Pull-Up System Exercises

If you’re just starting out, or are looking for some new exercises, here are a few you can use:

  • Kipping Pull Ups

Great for beginners, Cross Fit buffs, or those with limited upper body strength, the kipping pull up uses a jerking motion and momentum from swinging your legs to propel your chin up and over the bar. Cross Fit enthusiasts love that it allows you to do more repetitions in a shorter amount of time, while beginners will find it a bit easier to get through a full set.

  • Behind the Neck Pull Up

Great for shoulders and lats, the behind the neck pull up is simple, yet effective. Grab the bar with a wide grip, palms facing out and away from you. Lean slightly forward, then pull your body up until the bar touches your shoulders. This exercise will increase muscle strength and give definition.

  • Windscreen wipers

This move is great for working your arms and core muscles, but is a bit intense and should be used by those already familiar with pull-up bars. Grip the bar and slowly pull yourself up as you swing your legs towards the bar. Then, hold your torso still and swing your legs all the way to the right, then all the way to the left. Great for whittling your midsection and building arm strength.

Pull Up Safety Tips

To make sure you exercise safely, here are a few tips:

  • Always ask a physician before starting any exercise program to make sure it is right for you.
  • Warm up before exercising to loosen muscles and reduce the risk of injury
  • Go slow; when you first start, do a few repetitions until your body is accustomed to it.
  • Make sure the bar is secure and can hold your weight.

1. Ultimate Body Press Wall Mount Pull-Up Bar

Mount this tool against the wall so that you can start repping out the pull ups—the setup is easy. And the frame is reliable, too, so you don’t have to worry about it coming loose or undone. It’s great to use for chin ups, leg lifts, and more, too.
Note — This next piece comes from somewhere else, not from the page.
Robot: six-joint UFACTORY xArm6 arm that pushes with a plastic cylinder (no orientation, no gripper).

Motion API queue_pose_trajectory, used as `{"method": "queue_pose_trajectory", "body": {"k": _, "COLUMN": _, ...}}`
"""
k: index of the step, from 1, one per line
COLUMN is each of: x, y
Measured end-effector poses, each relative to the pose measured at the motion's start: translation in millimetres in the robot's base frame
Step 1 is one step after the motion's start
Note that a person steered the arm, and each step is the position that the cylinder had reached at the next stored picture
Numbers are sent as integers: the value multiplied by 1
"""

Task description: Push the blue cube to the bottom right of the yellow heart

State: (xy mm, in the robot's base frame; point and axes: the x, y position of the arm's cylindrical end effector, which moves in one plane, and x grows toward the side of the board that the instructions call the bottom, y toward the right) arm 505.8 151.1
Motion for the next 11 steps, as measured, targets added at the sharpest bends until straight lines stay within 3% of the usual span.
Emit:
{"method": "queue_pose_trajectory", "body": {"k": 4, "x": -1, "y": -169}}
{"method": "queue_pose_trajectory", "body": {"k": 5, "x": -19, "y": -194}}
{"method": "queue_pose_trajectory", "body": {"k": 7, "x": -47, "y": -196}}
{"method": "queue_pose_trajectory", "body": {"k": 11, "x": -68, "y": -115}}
2. Prosource Fit Multi-Grip Chin-Up/ Pull-Up Bar

If you’re looking to develop but also improve all aspects of your pull ups, look no further! This bar offers 12 different grip variations to help you work even the smaller muscles in your back. The frame is made of steel, can hold up to 300 pounds, and comes with a lifetime warranty as well. Included with your purchase is an exercise guide, too, so you can learn new moves to try, especially if you aren’t too familiar with a pull-up bar.

3. IRON AGE Pull-Up Bar for Doorway

As mentioned above, not everyone can do a pull up—and that’s OK. In fact, that’s more often the case than not. So if you’re one of the many looking to work on your pull ups, but need some assistance, this bar is for you. It fits into almost any door frame, and has two different bar heights. Plus, it comes with suspension straps, which you can use to perform other exercises, too, which may be necessary as you work your way to your first chin to bar.
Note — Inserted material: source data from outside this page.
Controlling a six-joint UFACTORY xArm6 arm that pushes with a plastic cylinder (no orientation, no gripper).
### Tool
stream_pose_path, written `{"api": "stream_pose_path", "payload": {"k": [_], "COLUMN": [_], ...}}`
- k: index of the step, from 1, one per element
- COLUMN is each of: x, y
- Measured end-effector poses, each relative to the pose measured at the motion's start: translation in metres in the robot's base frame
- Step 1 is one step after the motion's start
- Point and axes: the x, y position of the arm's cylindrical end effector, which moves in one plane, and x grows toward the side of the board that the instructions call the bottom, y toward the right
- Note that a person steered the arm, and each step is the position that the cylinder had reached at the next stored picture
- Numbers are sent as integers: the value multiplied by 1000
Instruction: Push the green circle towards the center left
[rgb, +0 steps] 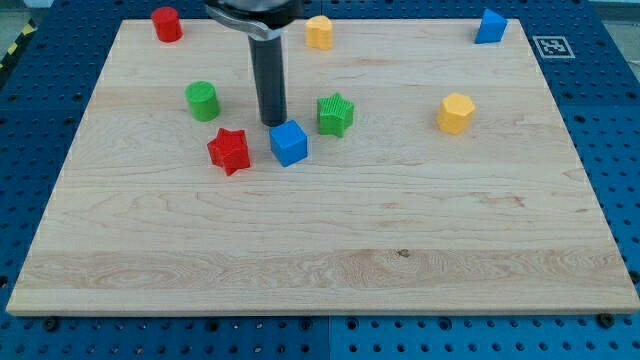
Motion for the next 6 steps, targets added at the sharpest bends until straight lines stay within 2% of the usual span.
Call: {"api": "stream_pose_path", "payload": {"k": [2,3,6], "x": [-25,-36,-30], "y": [-18,-46,-105]}}
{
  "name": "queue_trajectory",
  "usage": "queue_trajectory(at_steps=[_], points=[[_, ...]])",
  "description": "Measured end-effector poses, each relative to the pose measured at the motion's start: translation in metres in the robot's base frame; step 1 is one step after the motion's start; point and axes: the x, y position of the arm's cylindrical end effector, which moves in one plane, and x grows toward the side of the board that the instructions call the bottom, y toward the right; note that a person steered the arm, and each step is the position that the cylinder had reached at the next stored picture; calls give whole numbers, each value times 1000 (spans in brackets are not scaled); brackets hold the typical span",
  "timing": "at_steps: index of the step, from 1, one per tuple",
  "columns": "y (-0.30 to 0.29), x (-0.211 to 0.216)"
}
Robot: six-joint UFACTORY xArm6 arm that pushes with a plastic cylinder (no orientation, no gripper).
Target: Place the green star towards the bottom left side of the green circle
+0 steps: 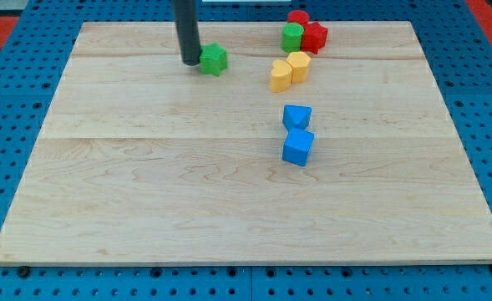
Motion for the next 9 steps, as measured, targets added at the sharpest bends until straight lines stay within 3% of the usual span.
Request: queue_trajectory(at_steps=[1, 2, 3, 5, 7, 9], points=[[41, 0], [44, 31], [52, 29], [84, -24], [122, -24], [32, -24]])
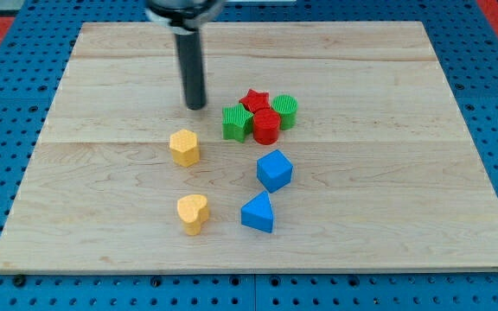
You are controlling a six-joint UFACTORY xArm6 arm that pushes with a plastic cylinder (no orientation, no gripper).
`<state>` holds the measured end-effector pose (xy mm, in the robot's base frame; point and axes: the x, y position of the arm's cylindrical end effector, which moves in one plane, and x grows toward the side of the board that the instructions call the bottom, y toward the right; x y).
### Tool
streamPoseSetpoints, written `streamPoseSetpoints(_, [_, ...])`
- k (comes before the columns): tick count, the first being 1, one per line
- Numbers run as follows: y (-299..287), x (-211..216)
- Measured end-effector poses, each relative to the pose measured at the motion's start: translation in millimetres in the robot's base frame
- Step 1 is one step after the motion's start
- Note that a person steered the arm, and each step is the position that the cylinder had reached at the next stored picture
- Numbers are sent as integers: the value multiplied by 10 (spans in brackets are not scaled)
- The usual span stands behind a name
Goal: Push the yellow hexagon closer to the group of blocks
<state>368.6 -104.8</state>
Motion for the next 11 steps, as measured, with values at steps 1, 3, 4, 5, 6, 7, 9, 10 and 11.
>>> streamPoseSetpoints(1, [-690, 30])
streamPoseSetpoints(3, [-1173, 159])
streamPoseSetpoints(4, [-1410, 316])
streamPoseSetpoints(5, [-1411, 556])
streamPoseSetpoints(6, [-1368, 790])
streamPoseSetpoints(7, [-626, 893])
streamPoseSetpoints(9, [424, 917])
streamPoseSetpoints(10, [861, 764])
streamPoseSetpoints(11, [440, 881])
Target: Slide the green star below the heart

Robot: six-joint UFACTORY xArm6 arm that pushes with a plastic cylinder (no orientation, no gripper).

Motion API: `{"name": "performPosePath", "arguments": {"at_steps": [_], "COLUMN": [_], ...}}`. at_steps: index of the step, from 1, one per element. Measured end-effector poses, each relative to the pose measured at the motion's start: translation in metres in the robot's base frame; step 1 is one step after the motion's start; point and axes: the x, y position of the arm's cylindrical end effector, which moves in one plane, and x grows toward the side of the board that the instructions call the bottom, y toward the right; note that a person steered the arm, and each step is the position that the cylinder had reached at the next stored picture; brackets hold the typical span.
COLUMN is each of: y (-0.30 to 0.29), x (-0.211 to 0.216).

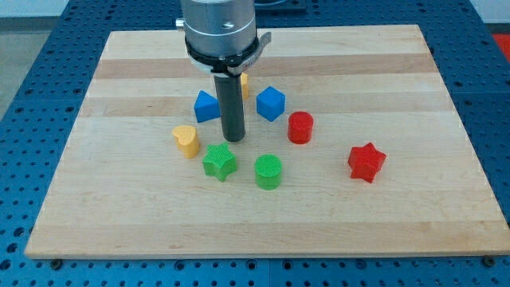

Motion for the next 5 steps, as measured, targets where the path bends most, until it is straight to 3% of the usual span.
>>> {"name": "performPosePath", "arguments": {"at_steps": [2, 5], "y": [-0.012, -0.026], "x": [0.032, 0.034]}}
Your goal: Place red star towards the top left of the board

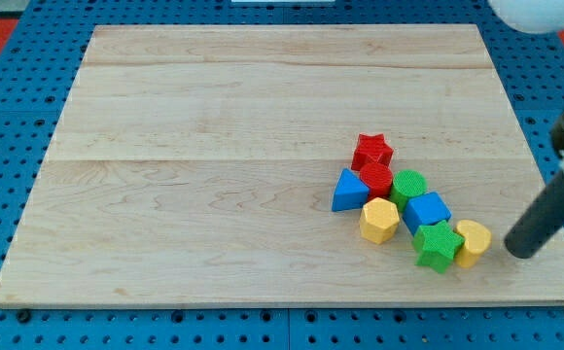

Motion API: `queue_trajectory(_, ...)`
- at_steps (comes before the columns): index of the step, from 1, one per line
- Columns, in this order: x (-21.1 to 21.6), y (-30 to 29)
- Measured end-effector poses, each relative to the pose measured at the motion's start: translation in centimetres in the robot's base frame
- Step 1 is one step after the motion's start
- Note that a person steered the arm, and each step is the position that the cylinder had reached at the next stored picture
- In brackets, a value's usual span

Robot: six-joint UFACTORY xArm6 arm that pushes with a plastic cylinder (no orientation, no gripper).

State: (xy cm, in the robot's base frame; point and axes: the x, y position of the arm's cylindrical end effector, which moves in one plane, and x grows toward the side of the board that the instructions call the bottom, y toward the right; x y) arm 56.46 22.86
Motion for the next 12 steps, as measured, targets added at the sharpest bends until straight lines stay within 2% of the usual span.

4. Garrett Fitness Maximiza Pull-Up Bar

Adjust this bar according to your doorway length (between 26 to 39 inches) and then lock it in with one of the screw-in door mounts. The bar comes with three sets, so you can have them in multiple places around your house, so you can move the bar to different locations and heights id needed. Non-slip hand grips will allow you to hang from the bar longer without to many calluses and blisters developing on your palms. 

5. Iron Gym Total Upper Body Workout Bar

All you need is a door frame to hang this bar on, and you’re good to start working on your pull ups. There are three grip choices: narrow, wide, and neutral, so you can start with whichever you feel most comfortable. And don’t worry about getting blisters on your hands—the foam grips make grabbing the bar pain-free, so you won’t have to worry about dropping before you’re ready.